**THE DATA:**
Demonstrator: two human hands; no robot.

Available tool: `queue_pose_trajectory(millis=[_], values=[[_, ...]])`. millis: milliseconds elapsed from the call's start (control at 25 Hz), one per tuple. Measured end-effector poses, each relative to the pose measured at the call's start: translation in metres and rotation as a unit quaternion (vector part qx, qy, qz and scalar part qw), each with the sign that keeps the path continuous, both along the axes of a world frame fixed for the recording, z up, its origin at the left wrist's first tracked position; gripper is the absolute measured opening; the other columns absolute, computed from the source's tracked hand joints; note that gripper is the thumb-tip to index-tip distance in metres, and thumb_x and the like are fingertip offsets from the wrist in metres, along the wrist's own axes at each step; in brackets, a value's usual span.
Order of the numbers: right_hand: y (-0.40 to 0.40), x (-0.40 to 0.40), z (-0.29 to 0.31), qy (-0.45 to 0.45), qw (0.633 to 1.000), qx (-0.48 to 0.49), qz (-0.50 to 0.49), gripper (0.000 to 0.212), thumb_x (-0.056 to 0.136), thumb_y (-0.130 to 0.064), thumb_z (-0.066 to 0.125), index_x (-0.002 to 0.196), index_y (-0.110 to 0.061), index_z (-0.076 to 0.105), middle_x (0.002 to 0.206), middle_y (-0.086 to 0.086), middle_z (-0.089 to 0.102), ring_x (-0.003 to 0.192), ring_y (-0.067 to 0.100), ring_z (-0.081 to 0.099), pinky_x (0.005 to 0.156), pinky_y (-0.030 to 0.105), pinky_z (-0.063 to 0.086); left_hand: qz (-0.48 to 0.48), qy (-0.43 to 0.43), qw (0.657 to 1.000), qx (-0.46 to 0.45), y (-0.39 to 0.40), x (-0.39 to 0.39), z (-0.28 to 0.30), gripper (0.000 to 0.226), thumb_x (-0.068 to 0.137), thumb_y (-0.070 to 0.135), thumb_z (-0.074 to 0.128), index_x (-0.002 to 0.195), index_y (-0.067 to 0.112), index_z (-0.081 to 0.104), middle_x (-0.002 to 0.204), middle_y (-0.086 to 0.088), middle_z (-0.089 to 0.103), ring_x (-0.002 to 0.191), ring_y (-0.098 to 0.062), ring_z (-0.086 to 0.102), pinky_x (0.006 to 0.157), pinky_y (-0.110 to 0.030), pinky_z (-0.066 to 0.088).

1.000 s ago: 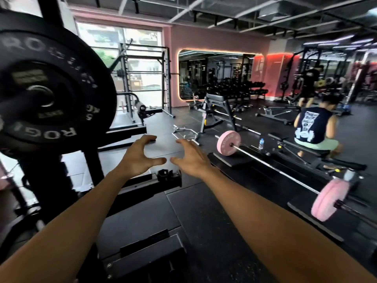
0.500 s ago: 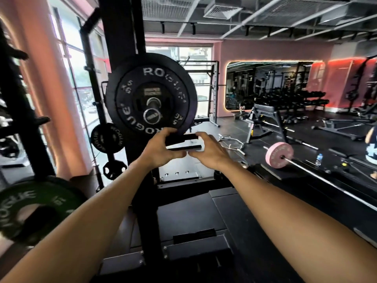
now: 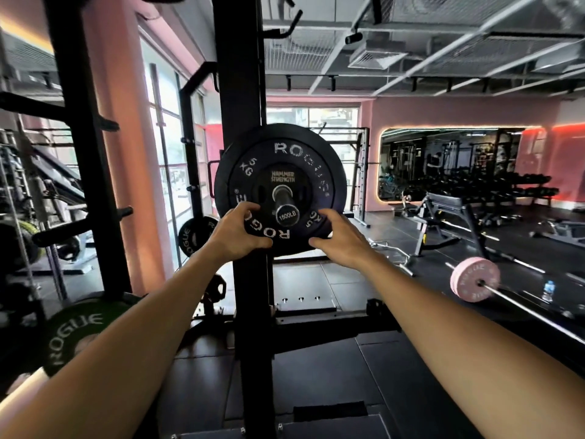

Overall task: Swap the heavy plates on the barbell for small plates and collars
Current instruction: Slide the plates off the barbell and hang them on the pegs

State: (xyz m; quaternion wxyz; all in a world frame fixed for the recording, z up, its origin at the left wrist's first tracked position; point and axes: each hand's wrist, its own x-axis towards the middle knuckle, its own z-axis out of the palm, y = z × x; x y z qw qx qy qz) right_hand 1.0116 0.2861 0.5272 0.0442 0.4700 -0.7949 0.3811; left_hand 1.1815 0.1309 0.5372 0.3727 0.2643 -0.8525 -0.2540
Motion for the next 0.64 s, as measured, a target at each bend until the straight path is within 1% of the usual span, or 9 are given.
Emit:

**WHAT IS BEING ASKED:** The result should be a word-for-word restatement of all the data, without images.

**ANSWER SPACE:**
Demonstrator: two human hands; no robot.

Available tool: `queue_pose_trajectory(millis=[_], values=[[_, ...]])`. millis: milliseconds elapsed from the call's start (control at 25 Hz), one per tuple. Measured end-effector poses, each relative to the pose measured at the call's start: translation in metres and rotation as a unit quaternion (vector part qx, qy, qz and scalar part qw), each with the sign that keeps the path continuous, both along the axes of a world frame fixed for the recording, z up, its origin at the left wrist's first tracked position; gripper is the absolute measured opening; the other columns absolute, computed from the source's tracked hand joints; note that gripper is the thumb-tip to index-tip distance in metres, and thumb_x and the like are fingertip offsets from the wrist in metres, along the wrist's own axes at each step; in brackets, a value's usual span.
Order of the numbers: right_hand: y (-0.40 to 0.40), x (-0.40 to 0.40), z (-0.29 to 0.31), qy (-0.45 to 0.45), qw (0.633 to 1.000), qx (-0.48 to 0.49), qz (-0.50 to 0.49), gripper (0.000 to 0.212), thumb_x (-0.056 to 0.136), thumb_y (-0.130 to 0.064), thumb_z (-0.066 to 0.125), index_x (-0.002 to 0.196), index_y (-0.110 to 0.061), index_z (-0.076 to 0.105), middle_x (0.002 to 0.206), middle_y (-0.086 to 0.086), middle_z (-0.089 to 0.102), ring_x (-0.003 to 0.192), ring_y (-0.067 to 0.100), ring_z (-0.081 to 0.099), pinky_x (0.005 to 0.156), pinky_y (-0.030 to 0.105), pinky_z (-0.063 to 0.086); left_hand: qz (-0.48 to 0.48), qy (-0.43 to 0.43), qw (0.657 to 1.000), qx (-0.46 to 0.45), y (-0.39 to 0.40), x (-0.39 to 0.39), z (-0.28 to 0.30), gripper (0.000 to 0.226), thumb_x (-0.068 to 0.137), thumb_y (-0.070 to 0.135), thumb_z (-0.074 to 0.128), index_x (-0.002 to 0.195), index_y (-0.067 to 0.112), index_z (-0.081 to 0.104), middle_x (-0.002 to 0.204), middle_y (-0.086 to 0.088), middle_z (-0.089 to 0.103), ring_x (-0.002 to 0.191), ring_y (-0.098 to 0.062), ring_z (-0.086 to 0.102), pinky_x (0.006 to 0.157), pinky_y (-0.110 to 0.030), pinky_z (-0.066 to 0.088).

1.000 s ago: 
0.500 s ago: 
now: 

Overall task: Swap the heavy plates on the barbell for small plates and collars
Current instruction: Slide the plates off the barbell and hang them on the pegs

State: (xyz m; quaternion wxyz; all in a world frame fixed for the recording, z up, its origin at the left wrist's first tracked position; point and axes: each hand's wrist, its own x-axis towards the middle knuckle, its own z-axis out of the palm, y = z × x; x y z qw qx qy qz) right_hand 1.0116 0.2861 0.5272 0.0442 0.4700 -0.7949 0.3811; left_hand 1.1815 0.1309 0.5372 0.3727 0.2643 -0.8525 -0.2540
Motion for the next 0.64 s, as measured, a target at each bend until the straight path is within 1% of the usual span, or 9 are given.
Emit:

With that, the answer is finished.